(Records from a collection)
* * * * *

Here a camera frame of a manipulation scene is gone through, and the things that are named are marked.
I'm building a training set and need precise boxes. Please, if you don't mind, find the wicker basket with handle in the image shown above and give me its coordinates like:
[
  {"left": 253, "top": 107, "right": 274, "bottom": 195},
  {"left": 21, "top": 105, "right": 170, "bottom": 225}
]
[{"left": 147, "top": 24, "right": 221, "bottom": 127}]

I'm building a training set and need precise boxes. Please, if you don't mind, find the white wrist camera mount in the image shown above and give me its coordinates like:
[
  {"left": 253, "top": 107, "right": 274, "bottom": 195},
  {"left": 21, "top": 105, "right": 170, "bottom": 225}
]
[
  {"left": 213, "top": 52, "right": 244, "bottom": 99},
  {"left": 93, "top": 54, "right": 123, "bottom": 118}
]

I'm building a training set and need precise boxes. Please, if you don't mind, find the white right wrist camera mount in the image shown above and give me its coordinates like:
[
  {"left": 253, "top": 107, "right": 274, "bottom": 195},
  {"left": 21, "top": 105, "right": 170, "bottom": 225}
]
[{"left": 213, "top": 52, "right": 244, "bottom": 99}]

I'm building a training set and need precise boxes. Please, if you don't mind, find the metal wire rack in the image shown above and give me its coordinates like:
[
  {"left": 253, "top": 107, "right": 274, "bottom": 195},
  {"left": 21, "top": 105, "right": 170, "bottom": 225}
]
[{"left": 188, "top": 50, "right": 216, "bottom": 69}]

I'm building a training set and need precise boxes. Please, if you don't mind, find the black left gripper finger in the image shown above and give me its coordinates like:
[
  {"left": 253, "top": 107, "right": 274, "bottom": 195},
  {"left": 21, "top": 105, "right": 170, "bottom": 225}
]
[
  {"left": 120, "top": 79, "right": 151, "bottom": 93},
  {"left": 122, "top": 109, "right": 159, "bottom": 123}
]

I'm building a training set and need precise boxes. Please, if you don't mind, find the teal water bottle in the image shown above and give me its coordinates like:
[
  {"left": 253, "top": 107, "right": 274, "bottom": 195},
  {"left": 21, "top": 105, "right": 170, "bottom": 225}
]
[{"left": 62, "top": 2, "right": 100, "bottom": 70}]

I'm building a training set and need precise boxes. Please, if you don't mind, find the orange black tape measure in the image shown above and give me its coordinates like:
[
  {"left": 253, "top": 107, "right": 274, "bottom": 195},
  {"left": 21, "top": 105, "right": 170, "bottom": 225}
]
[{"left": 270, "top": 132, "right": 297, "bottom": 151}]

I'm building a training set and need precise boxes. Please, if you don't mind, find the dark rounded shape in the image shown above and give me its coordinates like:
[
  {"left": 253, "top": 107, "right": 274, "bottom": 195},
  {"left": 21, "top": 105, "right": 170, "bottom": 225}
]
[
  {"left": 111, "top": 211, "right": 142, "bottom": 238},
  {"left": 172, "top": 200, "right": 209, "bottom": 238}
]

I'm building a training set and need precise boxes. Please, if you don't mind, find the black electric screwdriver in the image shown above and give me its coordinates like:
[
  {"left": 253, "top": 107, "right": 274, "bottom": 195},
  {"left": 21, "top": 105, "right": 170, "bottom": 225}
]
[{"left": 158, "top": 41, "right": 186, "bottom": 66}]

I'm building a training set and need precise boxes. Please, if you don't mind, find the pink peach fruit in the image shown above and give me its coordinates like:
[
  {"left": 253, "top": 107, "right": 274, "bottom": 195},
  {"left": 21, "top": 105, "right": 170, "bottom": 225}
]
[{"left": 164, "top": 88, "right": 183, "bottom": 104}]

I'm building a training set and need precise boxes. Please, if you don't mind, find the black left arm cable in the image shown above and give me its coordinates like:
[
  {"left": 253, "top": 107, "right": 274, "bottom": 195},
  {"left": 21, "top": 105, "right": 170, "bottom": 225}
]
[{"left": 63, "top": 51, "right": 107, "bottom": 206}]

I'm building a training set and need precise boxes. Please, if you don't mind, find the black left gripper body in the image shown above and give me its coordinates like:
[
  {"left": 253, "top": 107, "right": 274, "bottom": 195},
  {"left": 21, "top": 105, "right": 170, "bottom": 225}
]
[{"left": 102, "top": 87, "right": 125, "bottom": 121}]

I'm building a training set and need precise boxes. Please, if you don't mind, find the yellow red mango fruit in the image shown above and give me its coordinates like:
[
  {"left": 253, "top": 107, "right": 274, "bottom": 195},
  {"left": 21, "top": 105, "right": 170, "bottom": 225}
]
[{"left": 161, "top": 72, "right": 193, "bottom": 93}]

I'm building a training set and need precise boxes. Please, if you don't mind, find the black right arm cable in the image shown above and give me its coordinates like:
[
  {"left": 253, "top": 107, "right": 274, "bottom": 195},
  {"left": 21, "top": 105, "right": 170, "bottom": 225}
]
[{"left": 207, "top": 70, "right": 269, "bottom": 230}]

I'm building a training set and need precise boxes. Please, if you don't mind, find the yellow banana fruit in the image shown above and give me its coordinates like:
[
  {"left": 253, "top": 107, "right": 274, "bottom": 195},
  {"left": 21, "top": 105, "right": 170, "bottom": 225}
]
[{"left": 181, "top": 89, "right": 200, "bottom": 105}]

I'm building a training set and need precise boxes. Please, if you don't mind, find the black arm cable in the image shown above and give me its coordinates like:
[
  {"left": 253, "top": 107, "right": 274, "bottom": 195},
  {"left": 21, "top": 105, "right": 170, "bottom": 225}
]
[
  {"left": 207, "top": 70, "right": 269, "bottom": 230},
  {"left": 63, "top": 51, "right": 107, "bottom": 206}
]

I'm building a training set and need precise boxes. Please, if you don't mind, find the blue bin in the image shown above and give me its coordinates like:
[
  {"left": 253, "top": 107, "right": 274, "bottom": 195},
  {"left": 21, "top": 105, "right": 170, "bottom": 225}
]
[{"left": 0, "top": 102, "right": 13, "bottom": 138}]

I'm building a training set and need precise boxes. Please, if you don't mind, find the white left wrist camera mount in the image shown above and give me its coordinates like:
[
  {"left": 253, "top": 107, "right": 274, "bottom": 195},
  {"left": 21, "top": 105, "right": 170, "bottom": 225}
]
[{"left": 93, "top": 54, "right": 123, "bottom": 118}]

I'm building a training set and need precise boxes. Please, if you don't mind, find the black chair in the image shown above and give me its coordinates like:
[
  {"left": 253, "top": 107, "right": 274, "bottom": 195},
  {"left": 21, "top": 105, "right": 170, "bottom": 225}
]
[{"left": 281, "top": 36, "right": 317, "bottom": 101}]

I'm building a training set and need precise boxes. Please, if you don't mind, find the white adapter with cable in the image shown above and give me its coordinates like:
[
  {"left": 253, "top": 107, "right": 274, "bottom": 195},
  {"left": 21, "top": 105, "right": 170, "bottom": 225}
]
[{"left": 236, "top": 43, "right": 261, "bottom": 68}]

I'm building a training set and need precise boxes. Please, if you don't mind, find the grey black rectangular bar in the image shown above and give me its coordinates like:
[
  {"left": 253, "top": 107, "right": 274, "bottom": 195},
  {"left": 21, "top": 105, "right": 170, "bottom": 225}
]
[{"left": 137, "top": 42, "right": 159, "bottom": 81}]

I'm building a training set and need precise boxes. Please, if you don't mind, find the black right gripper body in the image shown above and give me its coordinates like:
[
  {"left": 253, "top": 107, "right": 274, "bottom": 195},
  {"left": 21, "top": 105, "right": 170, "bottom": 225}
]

* * * * *

### Instructions for the task
Only one number is expected: the count of lines above that contain the string "gripper".

### Output below
3